Locate the word "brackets" in the material, then show every line that holds it.

--

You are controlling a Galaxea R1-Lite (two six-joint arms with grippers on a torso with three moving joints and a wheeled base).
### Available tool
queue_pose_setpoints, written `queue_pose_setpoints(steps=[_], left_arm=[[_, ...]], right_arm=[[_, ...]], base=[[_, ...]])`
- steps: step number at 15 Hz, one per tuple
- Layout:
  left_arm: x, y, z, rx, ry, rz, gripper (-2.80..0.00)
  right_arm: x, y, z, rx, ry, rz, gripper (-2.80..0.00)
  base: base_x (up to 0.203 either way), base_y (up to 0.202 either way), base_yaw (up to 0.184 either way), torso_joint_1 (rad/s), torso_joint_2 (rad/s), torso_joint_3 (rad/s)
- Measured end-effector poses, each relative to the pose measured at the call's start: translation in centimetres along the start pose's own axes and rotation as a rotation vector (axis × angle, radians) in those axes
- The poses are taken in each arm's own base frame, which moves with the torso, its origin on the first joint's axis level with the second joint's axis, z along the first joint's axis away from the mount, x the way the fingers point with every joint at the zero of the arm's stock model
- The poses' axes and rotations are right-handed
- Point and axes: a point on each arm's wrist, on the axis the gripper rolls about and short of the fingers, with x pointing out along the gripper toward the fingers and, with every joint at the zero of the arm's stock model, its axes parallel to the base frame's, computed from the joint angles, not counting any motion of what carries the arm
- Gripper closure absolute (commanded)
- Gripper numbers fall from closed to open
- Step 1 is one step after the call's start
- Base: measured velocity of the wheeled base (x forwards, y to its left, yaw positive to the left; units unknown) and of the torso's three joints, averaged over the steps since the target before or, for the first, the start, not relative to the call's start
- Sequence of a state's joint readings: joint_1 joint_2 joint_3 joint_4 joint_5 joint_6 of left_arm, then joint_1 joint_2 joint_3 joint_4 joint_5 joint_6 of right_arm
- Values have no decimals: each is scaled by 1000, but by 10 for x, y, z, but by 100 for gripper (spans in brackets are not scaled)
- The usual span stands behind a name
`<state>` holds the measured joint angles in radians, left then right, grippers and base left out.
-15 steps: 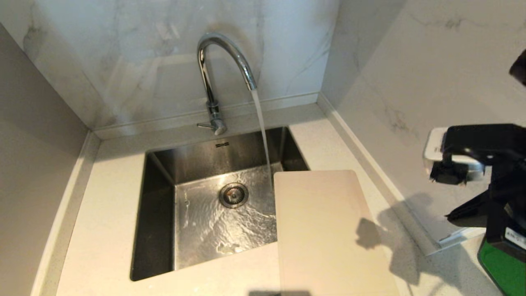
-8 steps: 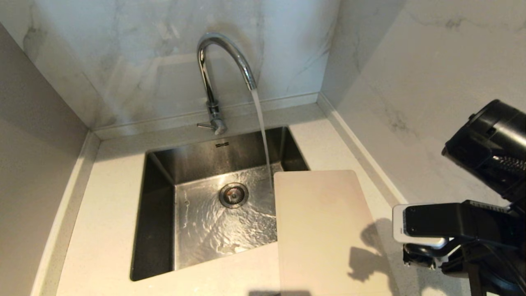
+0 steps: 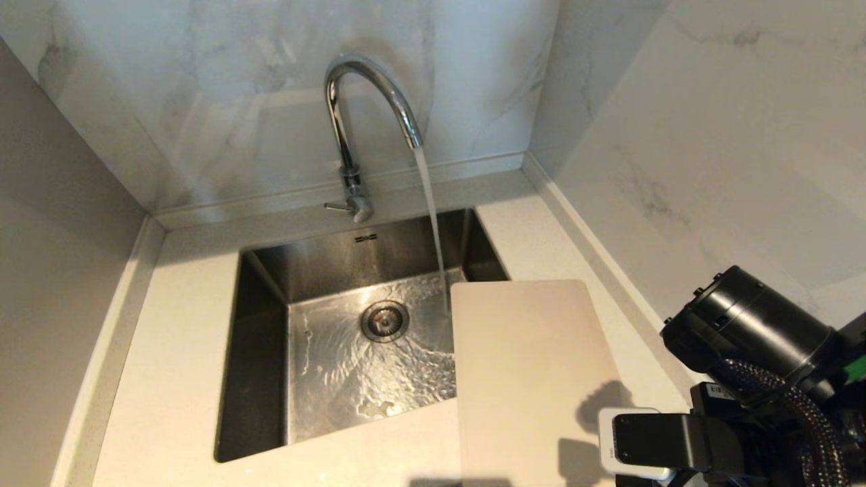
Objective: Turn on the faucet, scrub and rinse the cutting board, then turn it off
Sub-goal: Pick up the cutting board
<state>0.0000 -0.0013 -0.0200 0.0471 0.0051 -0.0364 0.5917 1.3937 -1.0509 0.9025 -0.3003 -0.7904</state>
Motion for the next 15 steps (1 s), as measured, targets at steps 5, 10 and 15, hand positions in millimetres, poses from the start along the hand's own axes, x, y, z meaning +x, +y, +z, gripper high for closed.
queue_pose_setpoints(steps=[5,10,15], left_arm=[[0,0,0,0,0,-1,0],[0,0,0,0,0,-2,0],[0,0,0,0,0,-1,0]], right_arm=[[23,6,6,-104,-45,-16,-280],[41,11,12,-248,-103,-27,-280],[58,22,25,-331,-117,-7,-280]], base=[[0,0,0,0,0,0],[0,0,0,0,0,0],[0,0,0,0,0,0]])
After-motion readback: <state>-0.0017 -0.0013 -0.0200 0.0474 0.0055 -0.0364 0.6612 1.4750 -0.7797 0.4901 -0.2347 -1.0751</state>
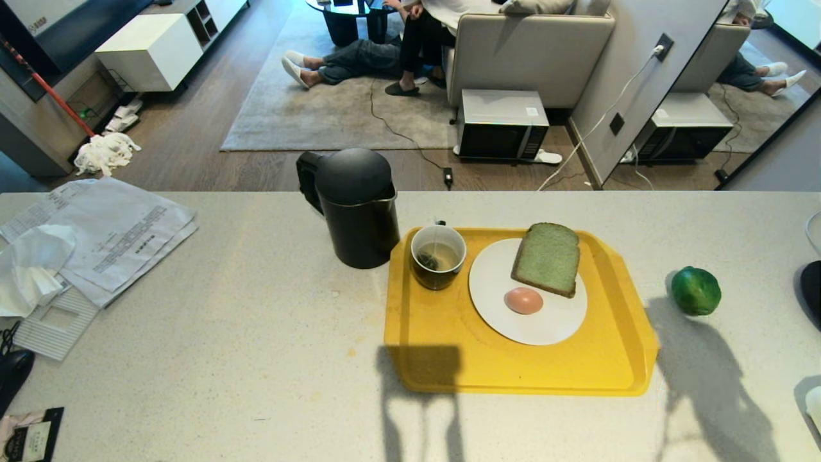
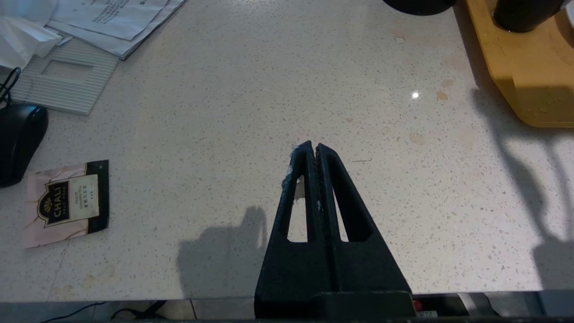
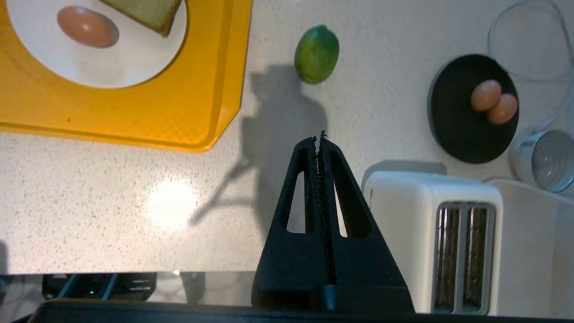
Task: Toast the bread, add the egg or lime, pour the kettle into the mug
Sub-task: Pick up the kettle
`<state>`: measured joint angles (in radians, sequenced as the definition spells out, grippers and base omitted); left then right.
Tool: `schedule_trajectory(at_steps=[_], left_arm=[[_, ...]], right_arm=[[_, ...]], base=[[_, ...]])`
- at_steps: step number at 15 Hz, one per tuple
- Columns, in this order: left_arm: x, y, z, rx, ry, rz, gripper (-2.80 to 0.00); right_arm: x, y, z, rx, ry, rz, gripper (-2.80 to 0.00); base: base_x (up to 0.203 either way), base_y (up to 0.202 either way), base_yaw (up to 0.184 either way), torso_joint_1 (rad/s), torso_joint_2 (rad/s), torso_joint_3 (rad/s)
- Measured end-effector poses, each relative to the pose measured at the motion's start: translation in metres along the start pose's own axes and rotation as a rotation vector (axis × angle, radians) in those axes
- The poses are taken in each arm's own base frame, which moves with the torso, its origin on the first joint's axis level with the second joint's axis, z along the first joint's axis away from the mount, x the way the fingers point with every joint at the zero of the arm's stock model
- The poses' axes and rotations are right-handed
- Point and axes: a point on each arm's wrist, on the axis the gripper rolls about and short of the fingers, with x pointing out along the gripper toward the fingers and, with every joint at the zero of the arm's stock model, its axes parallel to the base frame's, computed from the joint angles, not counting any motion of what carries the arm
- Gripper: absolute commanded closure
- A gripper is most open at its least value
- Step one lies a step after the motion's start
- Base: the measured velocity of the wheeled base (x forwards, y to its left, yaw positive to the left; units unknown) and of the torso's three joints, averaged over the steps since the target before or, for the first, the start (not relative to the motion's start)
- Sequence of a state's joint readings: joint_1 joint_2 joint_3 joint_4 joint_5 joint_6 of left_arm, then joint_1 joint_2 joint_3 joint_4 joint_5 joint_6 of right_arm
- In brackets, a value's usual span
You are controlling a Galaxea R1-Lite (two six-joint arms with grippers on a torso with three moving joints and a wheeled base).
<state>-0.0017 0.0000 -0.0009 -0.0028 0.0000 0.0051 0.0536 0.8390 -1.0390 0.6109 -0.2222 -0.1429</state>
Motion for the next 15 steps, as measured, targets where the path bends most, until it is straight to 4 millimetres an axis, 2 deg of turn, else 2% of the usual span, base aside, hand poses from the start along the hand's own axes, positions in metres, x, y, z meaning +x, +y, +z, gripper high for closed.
schedule_trajectory(at_steps=[2,6,10,15], left_arm=[[0.000,0.000,0.000,0.000,0.000,0.000,0.00],[0.000,0.000,0.000,0.000,0.000,0.000,0.00],[0.000,0.000,0.000,0.000,0.000,0.000,0.00],[0.000,0.000,0.000,-0.001,0.000,0.000,0.00]], right_arm=[[-0.009,0.002,-0.030,0.041,-0.025,-0.006,0.00],[-0.010,0.010,-0.079,0.162,-0.190,-0.014,0.00],[-0.014,0.021,-0.129,0.167,-0.300,0.089,0.00],[-0.015,0.028,-0.170,0.108,-0.282,0.175,0.00]], base=[[0.000,0.000,0.000,0.000,0.00,0.000],[0.000,0.000,0.000,0.000,0.00,0.000],[0.000,0.000,0.000,0.000,0.00,0.000],[0.000,0.000,0.000,0.000,0.00,0.000]])
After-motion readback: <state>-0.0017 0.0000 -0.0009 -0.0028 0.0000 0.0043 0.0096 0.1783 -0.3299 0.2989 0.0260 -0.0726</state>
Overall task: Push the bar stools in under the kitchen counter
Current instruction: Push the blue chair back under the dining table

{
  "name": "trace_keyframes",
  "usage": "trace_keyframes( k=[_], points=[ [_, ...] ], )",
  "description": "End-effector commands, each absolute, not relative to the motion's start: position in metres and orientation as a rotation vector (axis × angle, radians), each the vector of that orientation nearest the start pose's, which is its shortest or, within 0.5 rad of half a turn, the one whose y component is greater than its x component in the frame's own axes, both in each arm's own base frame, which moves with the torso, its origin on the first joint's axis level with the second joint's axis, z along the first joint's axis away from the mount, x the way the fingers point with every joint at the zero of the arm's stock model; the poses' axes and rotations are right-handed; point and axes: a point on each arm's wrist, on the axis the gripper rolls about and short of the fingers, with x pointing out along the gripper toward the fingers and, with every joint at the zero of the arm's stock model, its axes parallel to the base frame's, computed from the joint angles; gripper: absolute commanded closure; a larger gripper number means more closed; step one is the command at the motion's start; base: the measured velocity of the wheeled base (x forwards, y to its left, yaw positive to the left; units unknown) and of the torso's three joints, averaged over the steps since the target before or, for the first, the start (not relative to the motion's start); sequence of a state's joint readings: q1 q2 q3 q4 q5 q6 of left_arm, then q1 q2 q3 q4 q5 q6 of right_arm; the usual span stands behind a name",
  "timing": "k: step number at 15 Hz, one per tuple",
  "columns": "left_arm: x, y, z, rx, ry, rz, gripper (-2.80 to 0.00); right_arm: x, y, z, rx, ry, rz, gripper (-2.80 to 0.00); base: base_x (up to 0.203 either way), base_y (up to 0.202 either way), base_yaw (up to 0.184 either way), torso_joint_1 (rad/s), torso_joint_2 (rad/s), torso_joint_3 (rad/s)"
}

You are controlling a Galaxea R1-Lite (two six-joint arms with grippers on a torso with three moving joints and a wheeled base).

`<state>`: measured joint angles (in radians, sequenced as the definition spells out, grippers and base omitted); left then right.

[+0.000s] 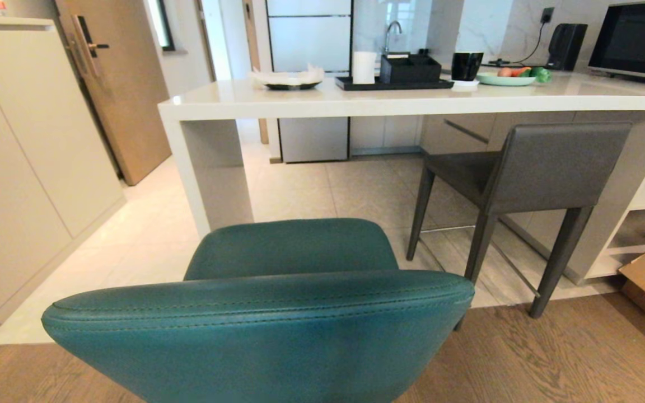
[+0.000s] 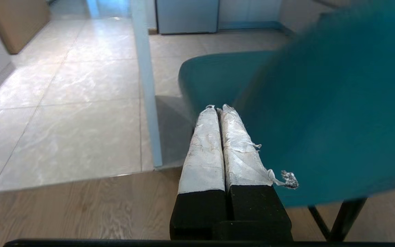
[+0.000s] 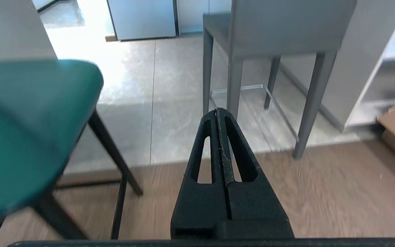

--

● SOLVED EXERCISE
- Values have no decimals: each is scaled by 1000, but by 10 for x, y, z, but by 100 for gripper (spans in brackets are not scaled)
- In brackets, a value's usual span

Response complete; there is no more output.